S.A.S. le Prince Albert II de Monaco, est présent lors de la « Blue COP », la Conférence sur le climat de Madrid qui réunit 196 Parties. L’océan figure au centre de l’intervention du Souverain. A Sa suite, bien établie dans son rôle de plaidoyer, en étroite collaboration avec la Fondation Prince Albert II de Monaco, la Plateforme Océan et Climat présente un nouvel appel : « Un océan en bonne santé, un climat protégé ». Elle contribue également au guide « Ocean for Climate » produit par Because the Ocean et destiné aux gouvernements soucieux d’honorer leurs engagements nationaux pour le climat. Une série de mesures concrètes (énergies marines renouvelables, transport maritime, politique d’adaptation, de conservation des écosystèmes) est proposée afin que les Etats puissent mieux assurer la protection de l’océan. Les conventions internationales étant rarement contraignantes, la nécessité de construire une véritable systémie positive s’impose. Si la Conférence de Madrid n’a pas permis de relever l’ambition des Parties dans la lutte contre le changement climatique, néanmoins, et pour la première fois, la décision finale a reconnu l’importance de l’océan et a lancé un processus qui vise à renforcer les liens entre les politiques et les stratégies relatives au climat et à l’océan – un résultat que l’initiative Because The Ocean poursuivait depuis plusieurs années. Fortement ancrée dans la science, au service de la politique climatique, la Plateforme Océan et Climat poursuit son engagement pour accompagner les Etats à intégrer l’océan dans leur politique climatique.

Quatrième acte : 2020-2021

« Les politiques climatiques sont les héritières des sciences du climat qui se sont d’abord intéressées à la physique et la chimie.

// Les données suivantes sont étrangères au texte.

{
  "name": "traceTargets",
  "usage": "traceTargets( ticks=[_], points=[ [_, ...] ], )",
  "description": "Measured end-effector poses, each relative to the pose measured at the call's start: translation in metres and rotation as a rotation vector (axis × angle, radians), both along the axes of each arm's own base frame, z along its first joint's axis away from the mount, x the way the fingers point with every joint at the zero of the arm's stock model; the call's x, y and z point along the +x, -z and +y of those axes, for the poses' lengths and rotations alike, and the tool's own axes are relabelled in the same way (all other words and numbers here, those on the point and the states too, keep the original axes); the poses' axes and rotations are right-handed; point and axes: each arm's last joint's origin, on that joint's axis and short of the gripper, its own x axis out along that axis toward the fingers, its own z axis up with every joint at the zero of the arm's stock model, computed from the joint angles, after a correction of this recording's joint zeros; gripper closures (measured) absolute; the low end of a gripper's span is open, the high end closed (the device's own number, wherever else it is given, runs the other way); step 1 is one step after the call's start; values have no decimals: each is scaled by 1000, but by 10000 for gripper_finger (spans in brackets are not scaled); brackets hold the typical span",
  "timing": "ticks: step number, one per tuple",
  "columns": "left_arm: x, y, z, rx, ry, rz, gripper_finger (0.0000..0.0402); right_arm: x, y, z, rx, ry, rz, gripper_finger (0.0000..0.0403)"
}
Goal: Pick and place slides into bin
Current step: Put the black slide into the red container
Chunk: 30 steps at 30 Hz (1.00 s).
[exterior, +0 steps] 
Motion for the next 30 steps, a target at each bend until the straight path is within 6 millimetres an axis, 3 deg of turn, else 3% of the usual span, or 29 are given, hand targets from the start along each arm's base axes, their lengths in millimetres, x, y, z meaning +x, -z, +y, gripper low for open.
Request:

Aujourd’hui, notre priorité est d’intégrer la biologie au cœur des prises de décisions pour la simple et bonne raison que la biologie des océans joue un rôle majeur dans la question climatique », expose Romain Troublé, président de la Plateforme, directeur général de la fondation Tara Océan. Dans l’équation océan/climat, la Plateforme intègre donc cette nouvelle donne : le territoire océan est un écosystème planétaire. « La Convention sur la diversité biologique, est particulièrement attentive aux écosystèmes terrestres, précise Raphaël Cuvelier, vice-président de la Plateforme Océan et Climat et conseiller au sein de la Fondation. Il n’est que très peu question de la dimension marine ou climatique. Nous travaillons à établir un pont afin que les spécialistes du climat puissent parler à ceux de la biodiversité. La Plateforme est là pour jouer un rôle important dans ce décloisonnement. » Le nouveau plaidoyer qu’elle portera auprès des plus hautes instances et futures COP, notamment celle de la Diversité biologique et celle du Climat, comporte plusieurs axes prioritaires, dont l’intérêt des aires marines protégées ou l’épineuse question du carbone bleu qui demande encore à être passée au crible de la science. La pièce n’est pas finie.

Carte d’identité

Forte de la participation de près de 85 membres, la Plateforme Océan et Climat incarne une interface entre science et politique, et favorise la réflexion et les échanges entre la communauté scientifique, la société civile et les décideurs politiques. Cette coalition rassemble, autour d’une communauté de valeurs, instituts de recherche, organisations non-gouvernementales, établissements d’enseignement supérieur, aquariums, représentants du secteur privé et institutions françaises et internationales.